0

The main idea here is to know how black-box functions are used in objective function definition and how optimization algorithms call these functions.

Let' assume that we have a function defined as follows:

f is an objective function to be minimized for a given problem.Lets say:

f(Xi,Yi)=(Ai.Xi)+(Bi.Xi.Yi) for i=1,2...n

where Yi= N(X1,X2,...Xn) is a blackbox function(a simulation) whose analytical form is unknown which takes all Xi's as inputs

N refers to a network being simulated.

Ai and Bi are constants

The problem has the following constraints:

X1+X2+...+Xn = C

The below function definition is just to show how I've called my simulation results and used it in my optimization objective. I'm also open to suggestions if it could be made even better. (But my main question follows my function definition)

def fun(X): 
   sim_inpfile(X)  # function that has been already defined which is called now by taking x as arguments to write the input file to a simulation
   Popen('python Test02.py')  # running a python code to execute the simulation       
   jn.output.Results  # Extracting results of simulation by importing a custom made python module called jn 
   Y=[] # Simulation Result
   for i in range(len(jn.output.Results.res)):
      if jn.output.Results.res[i].name in nodes:
          y += [(jn.output.Results.res[i].pr)]  # extracting y as a list from the simulation results
   sum = 0 # optimization objective
   for i in range(len(a)):  # len[a]=len[b]=len[X]=len[Y]
      sum += a[i]*X[i]+ b[i]*X[i]*Y[i] #a and b are constants which are lists with the same size as x and y
  return sum   #the ultimate objective function that takes y(simulation results) as arguments to return the optimization objective value

I call a python optimization solver now.

res = scipy.optimize.minimize(fun, x0, method='SLSQP', bounds=bnds, constraints=cons)    # x0=initial x values, bounds= Variable bounds on X, Constraint =equality constraint 

Qns:

  • For each iteration of the algorithm, will the objective function be called for evaluation?

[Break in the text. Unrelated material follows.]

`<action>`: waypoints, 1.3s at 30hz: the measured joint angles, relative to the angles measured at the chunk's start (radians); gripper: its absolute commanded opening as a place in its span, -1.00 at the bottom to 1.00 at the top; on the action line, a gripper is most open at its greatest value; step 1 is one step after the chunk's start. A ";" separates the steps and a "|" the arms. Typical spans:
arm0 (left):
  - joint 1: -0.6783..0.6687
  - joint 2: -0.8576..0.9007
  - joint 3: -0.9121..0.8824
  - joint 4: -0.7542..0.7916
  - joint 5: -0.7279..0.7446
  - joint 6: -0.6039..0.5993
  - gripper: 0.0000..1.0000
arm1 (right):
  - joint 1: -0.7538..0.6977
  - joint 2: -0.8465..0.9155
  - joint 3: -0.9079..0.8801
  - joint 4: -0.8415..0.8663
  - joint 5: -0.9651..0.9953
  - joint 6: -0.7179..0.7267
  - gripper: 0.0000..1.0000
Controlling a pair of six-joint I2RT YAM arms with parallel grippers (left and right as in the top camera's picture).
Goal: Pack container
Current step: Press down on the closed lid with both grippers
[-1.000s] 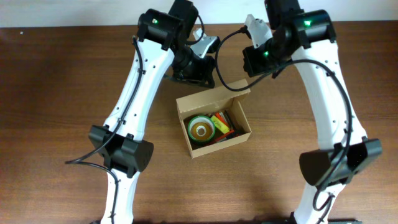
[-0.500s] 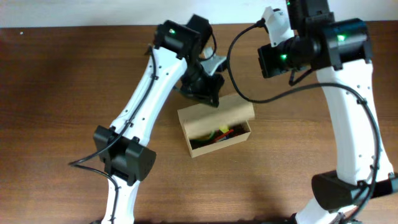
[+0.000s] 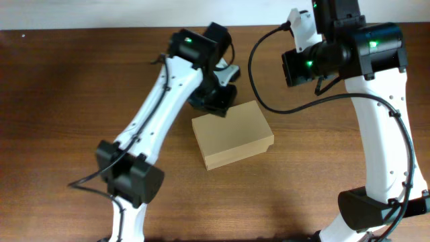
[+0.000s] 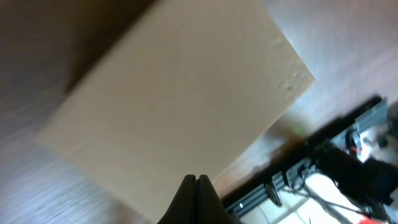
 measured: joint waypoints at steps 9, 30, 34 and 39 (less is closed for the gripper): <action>0.084 -0.133 0.000 -0.005 -0.177 -0.079 -0.97 | 0.000 0.000 -0.181 -0.111 0.003 0.047 -0.92; 0.084 -0.140 -0.112 -0.051 -0.292 -0.106 -0.96 | 0.121 0.000 -0.468 -0.054 -0.055 0.052 -0.92; 0.084 -0.140 -0.196 -0.014 -0.291 -0.106 -0.96 | 0.121 0.000 -0.537 0.003 -0.055 0.052 -0.92; 0.084 -0.140 -0.253 0.039 -0.270 -0.098 -0.96 | 0.121 0.000 -0.647 0.100 -0.055 0.051 -0.93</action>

  • If yes, is the way I've coded, an appropriate way to return my objective
    function with the black-box function evaluation at each iteration of the solver?

  • Also if there or similar problems in any of python optimization packages or similar questions and examples, please share their links or threads.

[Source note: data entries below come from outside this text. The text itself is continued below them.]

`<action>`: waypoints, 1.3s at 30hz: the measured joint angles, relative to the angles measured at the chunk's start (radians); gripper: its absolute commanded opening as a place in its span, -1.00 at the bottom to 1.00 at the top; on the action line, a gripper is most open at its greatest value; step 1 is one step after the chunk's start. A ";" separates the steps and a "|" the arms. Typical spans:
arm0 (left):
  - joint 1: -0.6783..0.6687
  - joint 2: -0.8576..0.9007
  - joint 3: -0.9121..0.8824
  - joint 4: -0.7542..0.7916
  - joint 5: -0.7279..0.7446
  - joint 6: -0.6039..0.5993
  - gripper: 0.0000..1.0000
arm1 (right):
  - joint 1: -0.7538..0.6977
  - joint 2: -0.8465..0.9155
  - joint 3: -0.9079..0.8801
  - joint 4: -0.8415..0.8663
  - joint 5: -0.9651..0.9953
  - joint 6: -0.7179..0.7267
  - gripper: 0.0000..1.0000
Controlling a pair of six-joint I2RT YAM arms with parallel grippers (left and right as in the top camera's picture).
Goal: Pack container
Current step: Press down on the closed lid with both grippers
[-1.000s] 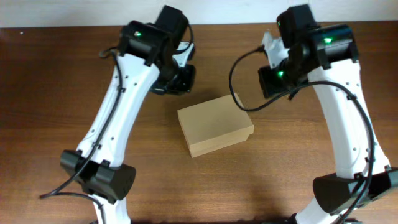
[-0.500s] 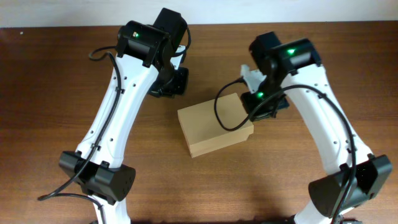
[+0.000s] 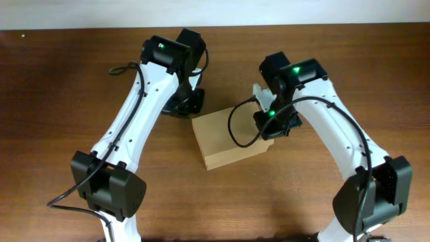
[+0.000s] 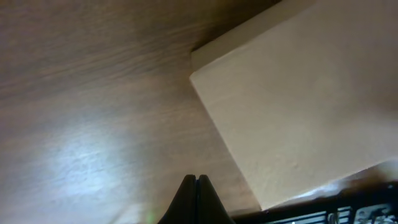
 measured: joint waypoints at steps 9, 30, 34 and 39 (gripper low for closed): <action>0.000 0.000 -0.116 0.076 0.059 0.029 -0.98 | -0.001 -0.017 -0.164 0.161 -0.018 0.000 -0.92; -0.027 0.000 -0.319 0.233 0.134 0.038 -0.96 | -0.003 -0.021 -0.134 0.231 -0.034 0.000 -0.92; -0.030 0.000 -0.319 0.270 0.142 0.038 -0.96 | -0.003 -0.017 -0.074 0.224 -0.034 0.000 -0.92; -0.030 0.000 -0.319 0.297 0.141 0.038 -0.95 | -0.003 -0.017 -0.002 0.195 -0.034 -0.005 -0.92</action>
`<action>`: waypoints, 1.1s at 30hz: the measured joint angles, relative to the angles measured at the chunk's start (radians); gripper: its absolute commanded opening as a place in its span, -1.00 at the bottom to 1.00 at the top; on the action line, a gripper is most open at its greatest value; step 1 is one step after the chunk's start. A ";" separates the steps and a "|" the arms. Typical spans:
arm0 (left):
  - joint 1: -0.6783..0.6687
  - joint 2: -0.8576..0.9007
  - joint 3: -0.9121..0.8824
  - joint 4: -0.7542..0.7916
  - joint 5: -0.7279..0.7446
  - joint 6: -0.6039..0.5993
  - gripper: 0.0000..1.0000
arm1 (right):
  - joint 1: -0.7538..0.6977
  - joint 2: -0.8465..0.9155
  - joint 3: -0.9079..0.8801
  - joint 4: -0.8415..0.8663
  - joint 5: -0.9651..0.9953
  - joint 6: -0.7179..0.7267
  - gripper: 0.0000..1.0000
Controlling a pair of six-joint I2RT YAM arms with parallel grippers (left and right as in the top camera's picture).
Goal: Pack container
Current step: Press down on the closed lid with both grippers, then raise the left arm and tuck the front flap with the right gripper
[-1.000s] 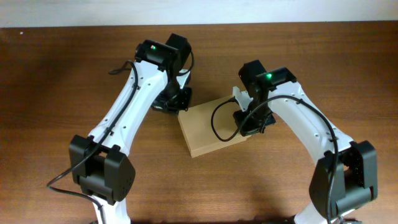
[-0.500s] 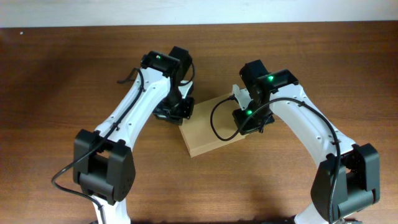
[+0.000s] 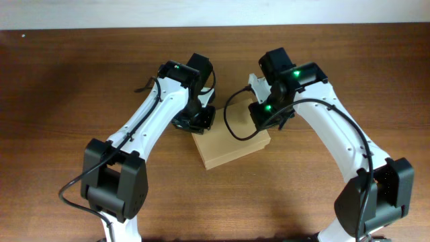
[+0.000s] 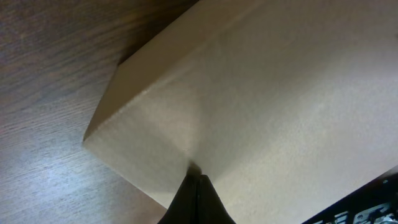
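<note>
The closed brown cardboard box (image 3: 232, 146) lies mid-table, its contents hidden under the lid. My left gripper (image 3: 199, 122) is over the box's far left corner. In the left wrist view the left gripper (image 4: 198, 177) is shut and empty, its tips touching the lid of the box (image 4: 267, 93) near that corner. My right gripper (image 3: 266, 119) hangs over the box's far right corner. Its fingers are hidden under the wrist, so I cannot tell their state.
The dark wooden table (image 3: 67, 101) runs on all sides of the box. Both arms reach in from the near edge and curve round the box to left and right. A black cable (image 3: 232, 124) loops from the right arm over the lid.
My left gripper was on the table beside the box's far left corner and now rests on the lid at that corner. The right gripper has shifted a little farther back along the box's right end.
The box stood open with small coloured items inside and its lid flap up at the back, my shut left gripper behind it. Then the lid was down and the right arm was raised away. Then the right gripper came to the box's right end. Now both sit at far corners.
</note>
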 measured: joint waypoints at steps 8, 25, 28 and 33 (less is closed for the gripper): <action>0.005 0.000 0.000 0.046 -0.018 0.000 -0.93 | 0.000 0.000 0.055 -0.023 0.013 -0.008 -0.92; 0.165 0.000 0.119 0.019 -0.124 0.042 -0.90 | 0.000 0.000 0.075 -0.208 0.024 -0.034 -0.92; 0.165 0.000 0.242 0.007 -0.177 0.049 -0.84 | 0.003 0.000 0.076 -0.260 -0.014 -0.058 -0.92; 0.183 0.000 0.410 -0.004 -0.224 0.053 -0.78 | 0.063 0.000 0.076 -0.303 -0.052 -0.085 -0.92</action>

I appreciate you for your time and your experience may help me solve this problem.

Janson 7
  • 1
  • 2

1 Answers1

1

This is a very broad question and optimization is a very complex topic! So just a few remarks:

For each iteration of the algorithm, will the objective function be called for evaluation?

As you call it, the function will called multiple times per iteration as you did not provide a jacobian. SLSQP will use numerical-differentiation to reason about the step-direction it will take (and it's length)!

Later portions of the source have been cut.